Each GridComponentCandidate object will check whether it has become interesting (or vice versa) in any method that updates any of these criteria.

Subscribe relationship

This is basically a subscribe/callback relationship, so I guess addRegistrar(...) and removeRegistrar(...) are modeled on the Listener interface. IIRC, J2ME doesn't have a generic Listener interface to inherit from, so I'm keeping it light-weight by not coding one up (but this decision may be wrong and I'll change it if so). Originally I hardcoded the registerSelf() methods (Cells had to update their Row and Col; Lines had to update their LineAxis) but I think it may be more flexible (for example, for testing) to use this model.

LineAxis more complex

For LineAxis, when it is asked to register(Line l) or deRegister(Line l), the behaviour may be quite complex. For example:

Create line 3 proxy
Update line 3 and register
... Axis appends blank lines 0-2, line 3
Create line 5 proxy
Update line 5 and register
... Axis appends blank line 4, line 5
Line 3 becomes uninteresting and requests to deregister.
... however, Line 3 is not the last line, so no action is taken.
Line 3 become interesting again and requests to register.
... Axis already has a Line 3.
... so we check that it is the same as the registering Line 3.
... it is, so we do nothing. (If it had been different, we'd need to raise an exception: see the next section on Out Of Date Proxies)
Line 5 become uninteresting and requests to deregister.
... Line 5 is the last line so
... LOOP: The last line (5) is uninteresting, so deregister it.
... LOOP: The last line (4) is uninteresting, so deregister it.
... LOOP: The last line (3) is interesting -> BREAK

Out Of Date Proxies

If we keep a reference to a proxy after another proxy has autovivified, it may be out of date.
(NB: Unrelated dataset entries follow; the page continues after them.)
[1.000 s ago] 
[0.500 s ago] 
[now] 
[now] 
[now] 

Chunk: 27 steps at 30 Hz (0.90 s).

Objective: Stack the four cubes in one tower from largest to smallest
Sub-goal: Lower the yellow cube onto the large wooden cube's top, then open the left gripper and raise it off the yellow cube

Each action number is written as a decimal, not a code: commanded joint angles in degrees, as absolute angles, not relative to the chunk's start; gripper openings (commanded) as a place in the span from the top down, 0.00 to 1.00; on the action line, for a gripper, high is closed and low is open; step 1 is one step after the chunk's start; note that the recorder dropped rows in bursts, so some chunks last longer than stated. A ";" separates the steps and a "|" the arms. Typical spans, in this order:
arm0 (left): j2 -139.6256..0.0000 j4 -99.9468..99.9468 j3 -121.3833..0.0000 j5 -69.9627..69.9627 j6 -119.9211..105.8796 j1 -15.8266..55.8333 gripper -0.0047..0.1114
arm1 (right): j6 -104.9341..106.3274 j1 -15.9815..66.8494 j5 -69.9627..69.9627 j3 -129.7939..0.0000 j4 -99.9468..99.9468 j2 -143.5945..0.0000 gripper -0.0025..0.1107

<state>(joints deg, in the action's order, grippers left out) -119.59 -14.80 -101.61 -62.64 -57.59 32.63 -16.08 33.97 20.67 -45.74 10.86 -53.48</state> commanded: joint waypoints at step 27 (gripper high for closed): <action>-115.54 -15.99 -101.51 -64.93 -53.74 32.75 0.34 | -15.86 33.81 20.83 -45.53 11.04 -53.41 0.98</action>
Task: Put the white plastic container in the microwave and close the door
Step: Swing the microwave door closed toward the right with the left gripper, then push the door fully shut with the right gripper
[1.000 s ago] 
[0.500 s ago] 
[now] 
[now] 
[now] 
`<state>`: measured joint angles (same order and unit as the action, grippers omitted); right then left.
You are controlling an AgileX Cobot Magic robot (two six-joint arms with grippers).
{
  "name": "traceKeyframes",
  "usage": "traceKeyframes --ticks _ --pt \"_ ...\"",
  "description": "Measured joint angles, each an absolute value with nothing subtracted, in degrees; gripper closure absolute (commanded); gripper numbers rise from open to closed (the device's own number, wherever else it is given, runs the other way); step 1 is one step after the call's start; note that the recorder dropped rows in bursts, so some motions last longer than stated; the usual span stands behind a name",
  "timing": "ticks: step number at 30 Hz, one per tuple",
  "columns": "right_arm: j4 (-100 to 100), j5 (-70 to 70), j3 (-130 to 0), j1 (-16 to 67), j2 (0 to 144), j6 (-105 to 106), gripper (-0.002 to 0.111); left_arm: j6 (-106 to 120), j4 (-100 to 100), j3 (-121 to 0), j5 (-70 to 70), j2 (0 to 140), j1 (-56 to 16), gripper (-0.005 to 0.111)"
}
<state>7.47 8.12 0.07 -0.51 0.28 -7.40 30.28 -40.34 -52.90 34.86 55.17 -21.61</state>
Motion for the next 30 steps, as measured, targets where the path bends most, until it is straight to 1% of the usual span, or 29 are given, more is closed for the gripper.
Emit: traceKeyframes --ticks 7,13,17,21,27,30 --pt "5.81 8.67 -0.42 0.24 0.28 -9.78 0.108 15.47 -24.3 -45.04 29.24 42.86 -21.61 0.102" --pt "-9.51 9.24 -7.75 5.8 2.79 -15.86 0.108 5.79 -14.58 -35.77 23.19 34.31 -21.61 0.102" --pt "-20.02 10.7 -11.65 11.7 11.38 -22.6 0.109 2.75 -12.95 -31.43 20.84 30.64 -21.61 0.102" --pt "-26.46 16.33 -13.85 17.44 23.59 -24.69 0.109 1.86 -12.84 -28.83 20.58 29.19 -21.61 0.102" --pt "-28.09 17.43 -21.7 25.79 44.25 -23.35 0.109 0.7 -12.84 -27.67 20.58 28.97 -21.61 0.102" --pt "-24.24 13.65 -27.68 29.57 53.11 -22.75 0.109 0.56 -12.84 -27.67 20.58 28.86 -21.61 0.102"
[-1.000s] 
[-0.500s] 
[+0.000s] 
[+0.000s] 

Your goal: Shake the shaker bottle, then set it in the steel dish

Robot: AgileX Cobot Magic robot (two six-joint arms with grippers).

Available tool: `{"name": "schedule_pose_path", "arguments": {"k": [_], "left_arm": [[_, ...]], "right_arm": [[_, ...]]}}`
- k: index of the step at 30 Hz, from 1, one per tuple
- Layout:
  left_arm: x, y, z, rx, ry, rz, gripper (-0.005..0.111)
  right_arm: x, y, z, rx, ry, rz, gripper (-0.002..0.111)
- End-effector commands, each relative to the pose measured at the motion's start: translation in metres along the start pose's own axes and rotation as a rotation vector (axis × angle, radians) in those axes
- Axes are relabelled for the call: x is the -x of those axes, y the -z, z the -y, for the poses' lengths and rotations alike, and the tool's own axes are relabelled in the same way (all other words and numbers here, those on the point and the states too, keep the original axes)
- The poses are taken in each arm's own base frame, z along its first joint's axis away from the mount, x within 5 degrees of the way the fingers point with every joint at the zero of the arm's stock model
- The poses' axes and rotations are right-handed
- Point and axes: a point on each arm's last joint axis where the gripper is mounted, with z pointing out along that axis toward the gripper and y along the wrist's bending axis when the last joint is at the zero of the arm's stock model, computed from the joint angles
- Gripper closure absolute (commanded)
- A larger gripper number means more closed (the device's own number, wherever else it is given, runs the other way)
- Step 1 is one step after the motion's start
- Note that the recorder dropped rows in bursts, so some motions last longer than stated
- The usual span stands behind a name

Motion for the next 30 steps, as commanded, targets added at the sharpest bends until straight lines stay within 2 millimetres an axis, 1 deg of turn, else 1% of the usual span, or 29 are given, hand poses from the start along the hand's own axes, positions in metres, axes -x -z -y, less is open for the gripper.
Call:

For example:

Create line 3 proxy.
Create line 5 proxy.
Update line 5 and register
...Axis appends blank lines 0-4, and line 5.
Get and modify (real) line 3.
Update line 3 proxy and register
CONFLICT: line 3 already exists.

There may be better ways to deal with this, but I'm currently assuming that only these objects:

Current Cell
Selected Range
Destination Range (for copy-paste)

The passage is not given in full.